Long-term survival in older patients given propofol or sevoflurane anaesthesia for major cancer surgery: follow-up of a multicentre randomised trial
Long-term survival in older patients given propofol or sevoflurane anaesthesia for major cancer surgery: follow-up of a multicentre randomised trial
https://www.bjanaesthesia.org/article/S0007-0912(23)00032-6/fulltext
□背景・目的
実験的環境において、静脈麻酔の方が吸入麻酔よりがんの再発を抑制する可能性が報告されている。一方、臨床研究では相反する報告が混在している。
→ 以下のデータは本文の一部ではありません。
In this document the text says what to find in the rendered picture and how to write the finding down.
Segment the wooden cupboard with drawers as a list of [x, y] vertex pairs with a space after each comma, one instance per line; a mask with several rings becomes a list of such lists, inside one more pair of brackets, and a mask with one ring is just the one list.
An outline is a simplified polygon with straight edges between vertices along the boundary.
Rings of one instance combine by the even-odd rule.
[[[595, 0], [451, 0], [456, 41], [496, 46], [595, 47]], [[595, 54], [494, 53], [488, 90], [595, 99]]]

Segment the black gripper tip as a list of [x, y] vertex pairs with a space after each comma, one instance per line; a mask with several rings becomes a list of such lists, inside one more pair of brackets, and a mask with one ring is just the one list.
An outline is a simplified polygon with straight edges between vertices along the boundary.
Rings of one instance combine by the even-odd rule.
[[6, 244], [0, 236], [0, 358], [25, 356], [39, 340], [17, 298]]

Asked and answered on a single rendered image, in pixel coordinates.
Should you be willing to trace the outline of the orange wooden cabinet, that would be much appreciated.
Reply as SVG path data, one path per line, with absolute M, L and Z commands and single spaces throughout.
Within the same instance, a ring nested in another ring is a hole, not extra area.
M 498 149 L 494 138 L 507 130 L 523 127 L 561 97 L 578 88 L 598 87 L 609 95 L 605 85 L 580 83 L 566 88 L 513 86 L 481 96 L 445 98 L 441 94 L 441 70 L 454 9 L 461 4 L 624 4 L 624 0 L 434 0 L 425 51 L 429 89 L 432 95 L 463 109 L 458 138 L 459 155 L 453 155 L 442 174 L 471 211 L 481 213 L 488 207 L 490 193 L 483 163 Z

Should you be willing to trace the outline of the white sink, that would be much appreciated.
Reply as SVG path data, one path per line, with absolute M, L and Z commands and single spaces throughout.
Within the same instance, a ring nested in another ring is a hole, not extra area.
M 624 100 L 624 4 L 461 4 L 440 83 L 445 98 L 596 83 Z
(いずれも観察研究)
□仮説
プロポフォールによる全静脈麻酔は、治療可能ながんの術後3年以降の生存を改善する。
□方法
■研究様式 RCT
■患者/対象 65-90歳の患者
原発がん、非神経性腫瘍かつ過去に化学放射線療法を受けていない。
全身麻酔で2時間以上の手術が予定されている。
■inclusion/exclusion criteria精神疾患、疎通困難、ASA-PS>=4、child-Pugh C, 透析患者
脳神経外科手術
■対照 プロポフォールによる全身麻酔 vs 吸入麻酔による全身麻酔
■期間 2015年4月1日から2017年10月29日
■主要評価項目 全生存期間
■副次評価項目 無再発期間、無イベント期間
■統計学的処理 筆者らの過去の研究から、がん手術後の高齢者の3年死亡率が30%であることから、セボフルラン群では30%、プロポフォル群では20%に減少すると仮定した。α=0.05 検出力=80%、として588例、フォロー中断例が20%あると仮定し735例が必要と算出。主要評価項目、副次評価項目:カプランマイヤー曲線、群間差はLogrank検定Cox回帰モデルで年齢、性別、BMI、ASA-PS、原発巣、OperativeStressScore、TNM分類、施工場所の因子を調整 効果判定はハザード比と95%信頼区間で示した。3年後のQOLパラメータはマンホイットニーのU検定で示した。有意差 P<0.05 に設定した
□結果 主要評価項目: 両群に有意差なし
副次評価項目: 両群に有意差なし
□著者の考察 予後の改善を目的として、高齢者にプロポフォールによる全身麻酔を選択してはいけない。